Yerel saatle 4'e doğru canlı yayın aracının yanına gidip RTL'deki dostlarla hasret gideriyoruz biraz da. Sağolsunsunlar bizi o kadar seviyorlar ki, normalde 200 Euro ödenmesi gereken ikinci kamerayı bize bedava vermeyi teklif ediyorlar. Bir süre yayını nereden yapacağımız konusunda kararsızlık yaşasak da, festival sarayı'nı karşımıza alıp ( seyircinin görmeyeceği bir açıya aslında ), çimenlerin üzerindeki bir heykelin önünde konuşlanmaya karar veriyoruz. Yayına 10 - 15 dakika kala da konuklarımız ( ve onların yakınlarından oluşan minik bir izleyici topluluğu ) yanımıza geliyor ve yerlerini alıyor. Soldan sağa dizilen Yılmaz Erdoğan, Zeynep Özbatur, Ercan Kesal, Muhammet Uzuner, Ahmet Mümtaz Taylan ve Taner Birsel ile yaklaşık 20 dakika keyifli bir sohbet yapıyoruz. Sonra işimiz bitiyor. Sırada film izlemek var.

Yukarıda da bahsettiğim badge meselesi yüzünden ayrı düşsek de ( benim pembe, Yeka'nınsa nedense mavi badge'ı var ) Debussy salonunda yerimizi alıyor ve salonun kararmasını bekliyoruz. Gökhan'ın ne yazık ki yeşil renkli bir badge'ı var ve basın gösterimine girmesine imkan yok. Büyük salonda ( parter ve balkon rahat 1000 kişilik bir salondan söz ediyorum ) tek tük boş koltuk kalıyor ve ben parterde, Yekta balkonda, farklı köşelerde filmi izlemeye başlıyoruz. Yaklaşık 2,5 saat yalnız kalacağım ve uyku saatleri dışında ilk kez bu yalnızlığı yaşayacağım, ki bu da fena bir şey olmasa gerek.

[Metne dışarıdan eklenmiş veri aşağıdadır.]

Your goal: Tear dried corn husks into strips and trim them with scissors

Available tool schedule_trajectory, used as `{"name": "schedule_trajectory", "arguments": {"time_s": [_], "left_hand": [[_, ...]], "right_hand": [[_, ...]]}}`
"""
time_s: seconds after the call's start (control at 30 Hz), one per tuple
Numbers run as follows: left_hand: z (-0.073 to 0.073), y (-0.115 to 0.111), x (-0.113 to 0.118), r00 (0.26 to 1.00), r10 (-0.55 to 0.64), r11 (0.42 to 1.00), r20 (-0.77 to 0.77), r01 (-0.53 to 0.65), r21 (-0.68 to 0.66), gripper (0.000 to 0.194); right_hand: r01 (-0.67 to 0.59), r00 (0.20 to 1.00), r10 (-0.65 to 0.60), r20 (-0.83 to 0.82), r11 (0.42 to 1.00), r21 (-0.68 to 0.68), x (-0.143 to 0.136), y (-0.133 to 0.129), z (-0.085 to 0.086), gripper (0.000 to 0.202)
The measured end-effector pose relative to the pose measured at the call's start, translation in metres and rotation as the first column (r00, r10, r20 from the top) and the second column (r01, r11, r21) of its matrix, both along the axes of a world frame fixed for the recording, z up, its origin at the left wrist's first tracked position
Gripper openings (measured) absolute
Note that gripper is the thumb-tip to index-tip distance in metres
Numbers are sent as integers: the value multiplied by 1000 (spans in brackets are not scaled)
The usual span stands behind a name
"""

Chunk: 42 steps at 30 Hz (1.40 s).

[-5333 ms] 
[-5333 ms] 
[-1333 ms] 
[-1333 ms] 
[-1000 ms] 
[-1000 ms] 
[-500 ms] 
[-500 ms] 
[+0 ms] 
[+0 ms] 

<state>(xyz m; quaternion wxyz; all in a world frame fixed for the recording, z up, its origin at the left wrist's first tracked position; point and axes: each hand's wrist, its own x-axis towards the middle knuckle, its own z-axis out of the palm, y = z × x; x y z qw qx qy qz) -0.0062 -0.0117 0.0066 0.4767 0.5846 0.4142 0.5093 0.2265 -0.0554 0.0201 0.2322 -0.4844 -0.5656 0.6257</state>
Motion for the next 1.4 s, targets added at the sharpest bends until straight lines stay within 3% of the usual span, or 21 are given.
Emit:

Tüm bunları geçirirken kafamdan, ışıklar sönüyor ve film başlıyor. İzleyenlerin aklında Anadolu'nun bozkırlarında ilerleyen üç arabanın görüntüsü daha baskın kalacaktır muhakkak ama aslında kirli bir camın ardındaki üç adamın ne dediklerini anlamadığımız sohbetiyle başlıyor Bir Zamanlar Anadolu'da.

20 Mayıs Cuma, saat 22.15

Festival sarayının merdivenlerinden inerken kafamız allak bullak. Çok güçlü bir film izlediğimizin farkındayız ve kendimize gelememiz bir hayli uzun sürecek, biliyoruz. Gökhan'la da buluşup Le Petit Lardon'da yemeğe oturuyoruz ve her birimiz farklı bir tabak ısmarladıktan sonra şarap eşliğinde Nuri Bilge Ceylan'ın dünyasına dalıyoruz. Daha doğrusu, çıkamadığımız dünyasında yolumuzu bulmaya çalışıyoruz. Gökhan biraz yabancı kalsa da ( hatırlayınız, filmi izlemedi henüz ) NBC'nin sinemasını yakından tanıdığı için sohbete hemen katılıyor ve yaklaşık bir saat boyunca hiç ara vermeden filmi konuşuyoruz. Yekta da, ben de çok beğenmişiz, hatta çok etkilenmişiz. Tüm oyuncular ayrı ayrı dahil oluyor sohbete, ayrı ayrı tartışılıyor tarafımızdan. Kafamız o kadar dağılmış ki, bir ara Yekta'yı arayan Zeynep Özbatur'a nezaketen olsun bir "elinize sağlık" demeyi akıl edemiyoruz. Gece akıp gidiyor üstümüzden.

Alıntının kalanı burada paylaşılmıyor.